(Dataset records)
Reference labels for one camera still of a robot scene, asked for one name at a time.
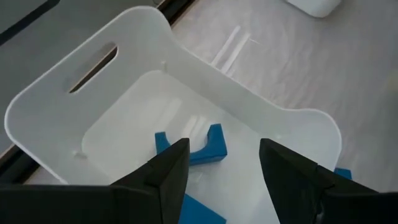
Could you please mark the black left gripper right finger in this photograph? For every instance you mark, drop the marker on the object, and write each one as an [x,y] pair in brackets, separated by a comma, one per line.
[295,193]

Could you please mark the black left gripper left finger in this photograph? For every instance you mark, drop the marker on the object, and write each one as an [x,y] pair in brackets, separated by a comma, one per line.
[155,196]

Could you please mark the blue arch block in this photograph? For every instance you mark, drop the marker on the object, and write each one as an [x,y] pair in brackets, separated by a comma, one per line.
[214,146]

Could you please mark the white plastic bin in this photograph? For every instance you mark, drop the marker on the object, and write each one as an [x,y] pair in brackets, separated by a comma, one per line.
[314,7]
[124,124]

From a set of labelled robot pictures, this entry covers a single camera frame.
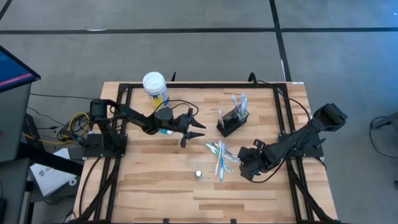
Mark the white tape roll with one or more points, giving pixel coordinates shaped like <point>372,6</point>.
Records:
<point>70,181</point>

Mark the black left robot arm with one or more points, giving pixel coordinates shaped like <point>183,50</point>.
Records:
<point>133,116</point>

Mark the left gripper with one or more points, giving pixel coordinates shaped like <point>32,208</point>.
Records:
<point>185,124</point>

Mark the white booklet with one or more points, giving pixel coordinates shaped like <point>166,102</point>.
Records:
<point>49,177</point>

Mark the grey stand leg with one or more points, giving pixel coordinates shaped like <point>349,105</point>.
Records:
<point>388,119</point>

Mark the disinfecting wipes canister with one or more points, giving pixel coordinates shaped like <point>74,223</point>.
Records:
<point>154,82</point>

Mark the black bracket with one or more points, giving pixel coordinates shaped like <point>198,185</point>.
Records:
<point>173,77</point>

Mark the blue screen monitor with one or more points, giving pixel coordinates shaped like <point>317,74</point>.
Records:
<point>12,70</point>

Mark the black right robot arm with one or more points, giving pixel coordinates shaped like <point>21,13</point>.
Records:
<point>329,116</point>

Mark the black table clamp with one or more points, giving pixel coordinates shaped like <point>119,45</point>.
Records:
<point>233,221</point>
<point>166,221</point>

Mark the teal mouthwash bottle white cap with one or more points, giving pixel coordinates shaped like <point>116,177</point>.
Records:
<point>166,132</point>
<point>198,173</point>

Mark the black desk beam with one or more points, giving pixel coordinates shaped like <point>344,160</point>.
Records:
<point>46,158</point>

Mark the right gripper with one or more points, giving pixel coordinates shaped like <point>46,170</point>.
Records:
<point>258,160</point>

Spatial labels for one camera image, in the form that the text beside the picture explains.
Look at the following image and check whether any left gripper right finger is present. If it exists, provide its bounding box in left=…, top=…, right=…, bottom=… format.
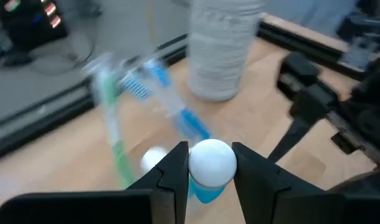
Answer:
left=232, top=142, right=380, bottom=224

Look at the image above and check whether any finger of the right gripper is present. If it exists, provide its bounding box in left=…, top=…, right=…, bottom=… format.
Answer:
left=267, top=83, right=337, bottom=162
left=277, top=51, right=321, bottom=94

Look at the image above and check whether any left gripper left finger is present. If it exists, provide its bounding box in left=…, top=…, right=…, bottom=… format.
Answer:
left=0, top=141, right=190, bottom=224

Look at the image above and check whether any blue toothbrush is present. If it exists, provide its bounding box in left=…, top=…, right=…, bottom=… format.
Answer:
left=120, top=57, right=213, bottom=141

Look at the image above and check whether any green wrapped toothbrush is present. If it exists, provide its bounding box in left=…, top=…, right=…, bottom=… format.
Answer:
left=82, top=52, right=138, bottom=190

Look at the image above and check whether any clear acrylic organizer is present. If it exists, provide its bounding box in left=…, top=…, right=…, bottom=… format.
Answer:
left=83, top=102, right=216, bottom=200

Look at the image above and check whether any white wipes canister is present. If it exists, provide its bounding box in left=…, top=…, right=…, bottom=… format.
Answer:
left=186, top=0, right=264, bottom=102

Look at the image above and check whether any black equipment with lights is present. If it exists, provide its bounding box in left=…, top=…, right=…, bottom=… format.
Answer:
left=0, top=0, right=69, bottom=60

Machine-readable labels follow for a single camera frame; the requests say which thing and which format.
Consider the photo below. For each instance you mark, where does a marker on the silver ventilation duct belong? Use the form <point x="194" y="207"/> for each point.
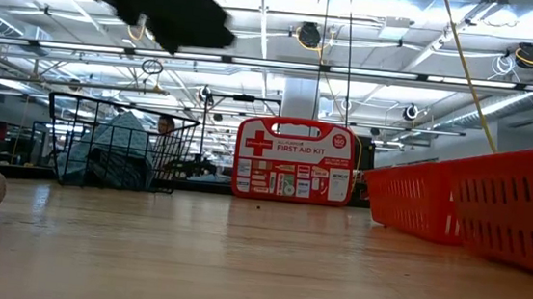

-- EXERCISE PROMPT --
Write down exactly the span of lines above from the one containing "<point>388,119</point>" to the one containing "Spatial labels for", both ends included.

-- RESULT OF THE TASK --
<point>388,119</point>

Mark the disinfecting wipes canister with one or more points, giving pixel coordinates shaped like <point>74,223</point>.
Records:
<point>154,82</point>

Mark the black bracket with one or more points, giving pixel coordinates shaped like <point>198,185</point>.
Records:
<point>173,77</point>

Mark the blue screen monitor with one or more points, giving pixel coordinates shaped like <point>317,74</point>.
Records:
<point>12,70</point>

Mark the black right robot arm with one or more points, giving pixel coordinates shaped like <point>21,13</point>.
Records:
<point>329,116</point>

Mark the black table clamp with one or more points, giving pixel coordinates shaped like <point>119,45</point>.
Records:
<point>233,221</point>
<point>166,221</point>

Mark the teal mouthwash bottle white cap with one or more points, giving pixel coordinates shaped like <point>116,177</point>.
Records:
<point>166,132</point>
<point>198,173</point>

Mark the black desk beam with one or more points, giving pixel coordinates shaped like <point>344,160</point>.
Records:
<point>46,158</point>

Mark the right gripper with one or more points, giving pixel coordinates shaped like <point>46,170</point>.
Records:
<point>258,160</point>

Spatial labels for one camera image, in the form that the text beside the picture explains.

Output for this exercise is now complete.